Mais ce que ne savent pas ceux qui critiquent ce sport, c'est qu'il y a beaucoup plus de dépassements qu'en Formule 1, car les voitures de Formule E sont plus étroites.
A Monaco, il n'est pas rare de voir un pilote gagner neuf positions ou plus par rapport à sa place sur la grille.
Et au-delà du show, avec des courses qui se gagnent avec parfois seulement une demi-seconde d'avance, l’E-Prix de Monaco joue la carte du développement durable.
Ainsi, le Grand Prix bénéficiera d'une alimentation électrique à 100 %, en tirant parti des améliorations permanentes des infrastructures urbaines.

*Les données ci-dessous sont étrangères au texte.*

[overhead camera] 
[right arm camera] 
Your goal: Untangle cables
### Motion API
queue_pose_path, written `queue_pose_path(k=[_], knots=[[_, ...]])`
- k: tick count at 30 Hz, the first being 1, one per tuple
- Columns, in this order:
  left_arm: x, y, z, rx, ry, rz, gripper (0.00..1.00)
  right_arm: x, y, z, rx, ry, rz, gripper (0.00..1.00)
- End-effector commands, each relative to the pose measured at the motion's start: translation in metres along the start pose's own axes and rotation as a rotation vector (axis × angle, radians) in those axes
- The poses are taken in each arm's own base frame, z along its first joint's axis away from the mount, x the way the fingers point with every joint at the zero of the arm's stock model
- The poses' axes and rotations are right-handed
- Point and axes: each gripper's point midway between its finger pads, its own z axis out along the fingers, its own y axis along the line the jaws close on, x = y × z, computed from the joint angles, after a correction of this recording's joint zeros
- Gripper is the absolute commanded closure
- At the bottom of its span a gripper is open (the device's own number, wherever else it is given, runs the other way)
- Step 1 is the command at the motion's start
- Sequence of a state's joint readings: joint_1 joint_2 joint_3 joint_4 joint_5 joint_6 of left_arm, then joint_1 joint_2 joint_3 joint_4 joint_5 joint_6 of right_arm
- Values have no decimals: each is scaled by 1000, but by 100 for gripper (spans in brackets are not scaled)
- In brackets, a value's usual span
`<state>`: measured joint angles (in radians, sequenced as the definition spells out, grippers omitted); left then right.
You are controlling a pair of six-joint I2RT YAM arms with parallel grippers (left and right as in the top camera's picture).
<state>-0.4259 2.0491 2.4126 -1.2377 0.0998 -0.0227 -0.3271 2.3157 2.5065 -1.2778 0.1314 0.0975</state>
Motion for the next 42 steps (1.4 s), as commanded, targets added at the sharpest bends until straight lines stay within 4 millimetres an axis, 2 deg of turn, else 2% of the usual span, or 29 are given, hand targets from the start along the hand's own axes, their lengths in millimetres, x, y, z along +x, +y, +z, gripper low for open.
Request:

Le Village pour les fans privilégie la réduction des déchets grâce à une stratégie intégrée qui combine la restauration zéro déchet avec l’utilisation d’infrastructures modulaires et réutilisables. En redirigeant les aliments invendus vers des associations caritatives locales, et en utilisant une société de construction certifiée B Corp, l’événement garantit que les matériaux biologiques et structurels sont gérés de manière responsable afin de minimiser l’impact environnemental global.
Et ce n'est pas tout. Comme à Berlin, Monaco va réduire les emballages à usage unique pour toutes les parties prenantes, de la voie des stands aux tribunes. Soutenue par des stations d’hydratation gratuites et un dispositif de dépôt Eco Cup pour les fans, cette transition réduit les déchets de production et l’empreinte carbone.
N'en déplaise aux détracteurs, la Formule E emploie des recettes qui se déclinent ensuite dans d'autres championnats et aident le sport auto à devenir plus acceptable pour le reste de la société.